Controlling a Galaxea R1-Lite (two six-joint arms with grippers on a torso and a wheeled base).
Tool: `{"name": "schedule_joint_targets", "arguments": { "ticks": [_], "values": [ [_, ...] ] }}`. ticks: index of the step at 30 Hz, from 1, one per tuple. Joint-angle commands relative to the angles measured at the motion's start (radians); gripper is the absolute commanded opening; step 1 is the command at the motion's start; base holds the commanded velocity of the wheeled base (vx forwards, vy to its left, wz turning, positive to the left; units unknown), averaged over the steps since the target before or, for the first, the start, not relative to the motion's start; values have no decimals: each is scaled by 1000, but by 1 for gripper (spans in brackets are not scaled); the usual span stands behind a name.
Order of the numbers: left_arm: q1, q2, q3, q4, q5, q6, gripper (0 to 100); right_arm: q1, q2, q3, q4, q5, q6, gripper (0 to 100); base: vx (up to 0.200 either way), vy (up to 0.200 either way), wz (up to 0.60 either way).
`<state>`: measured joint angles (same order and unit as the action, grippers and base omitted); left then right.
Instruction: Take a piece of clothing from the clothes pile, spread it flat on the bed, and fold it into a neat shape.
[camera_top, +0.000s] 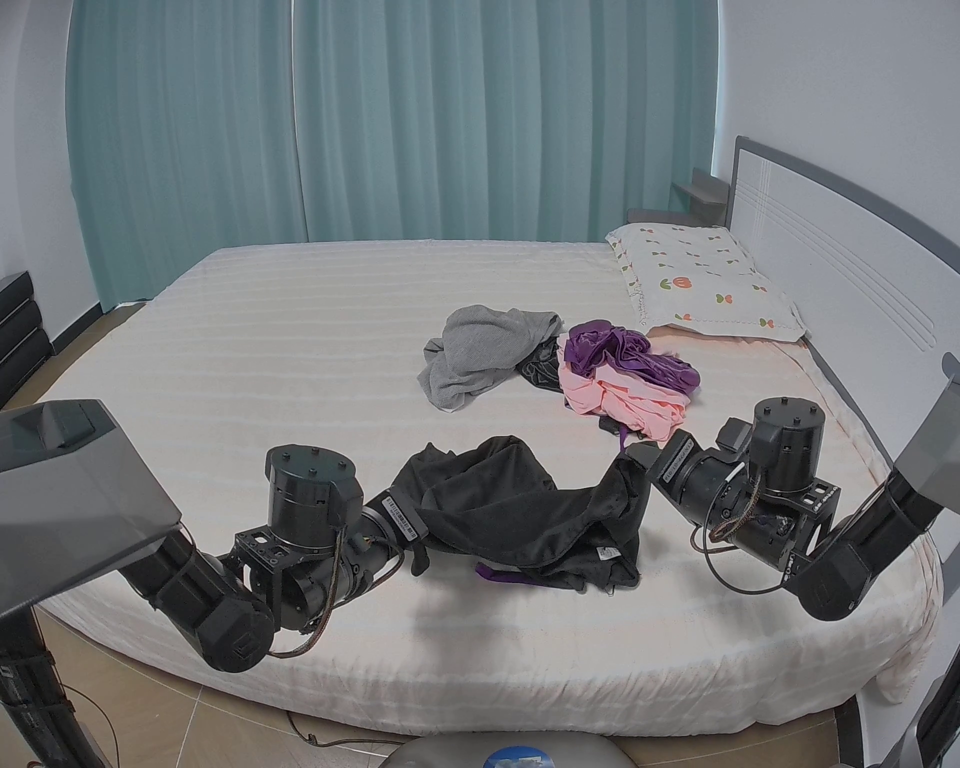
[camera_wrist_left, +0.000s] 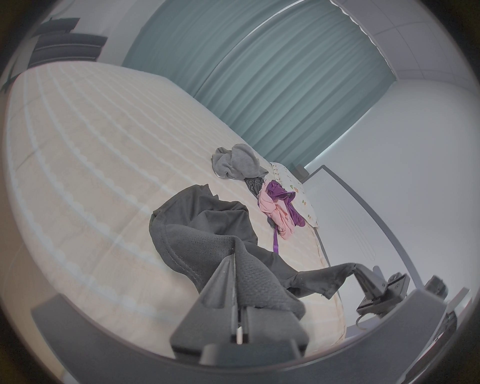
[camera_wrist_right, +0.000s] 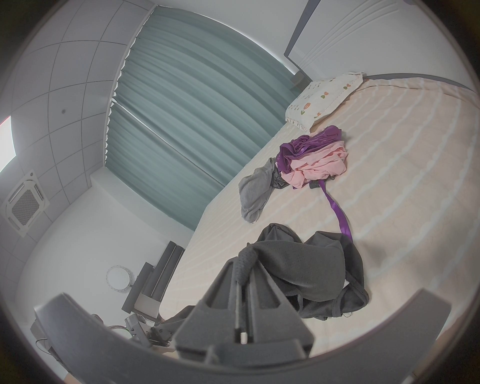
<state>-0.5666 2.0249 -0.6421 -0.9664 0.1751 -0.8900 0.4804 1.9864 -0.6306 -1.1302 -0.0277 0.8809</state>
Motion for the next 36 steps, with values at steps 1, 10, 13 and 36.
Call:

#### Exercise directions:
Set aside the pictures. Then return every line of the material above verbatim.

#### Completed exercise:
Controlling a Galaxea R1-Lite (two six-joint arms with grippers on a torso and a wheeled base).
Tool: `{"name": "schedule_joint_targets", "arguments": { "ticks": [_], "values": [ [_, ...] ] }}`. ticks: index of the step at 30 Hz, from 1, one per tuple. Joint-angle commands relative to the angles measured at the motion's start (radians); gripper is the absolute commanded opening; step 1 is the command at the motion's start; base holds the commanded velocity of the wheeled base (vx forwards, vy to its left, wz turning, positive to the left; units unknown), averaged over the steps since the target before or, for the first, the start, not relative to the motion's start; values have no decimals: each is scaled by 1000, but by 1 for gripper (spans in brackets are not scaled); the usual span stands behind a name.
Order of the numbers: left_arm: q1, q2, q3, q4, q5, q6, gripper (0 to 100); right_arm: q1, q2, q3, q4, q5, q6, gripper (0 to 100); base: vx (up to 0.200 either way), vy (up to 0.200 either way), wz (up to 0.60 either way).
`<state>`: measured joint angles (same order and unit as the action, grippers and base omitted); left then right.
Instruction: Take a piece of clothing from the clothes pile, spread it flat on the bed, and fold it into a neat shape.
[camera_top, +0.000s] 
[camera_wrist_left, +0.000s] 
[camera_wrist_right, +0.000s] 
<state>-0.5666 2.0249 -0.6421 -0.9664 0.1751 -0.8900 0.4804 1.9864 -0.6306 -1.1302 -0.0277 0.8809</state>
Motion for the next 36 steps, with values at steps 1, 10, 13 and 36.
Call:

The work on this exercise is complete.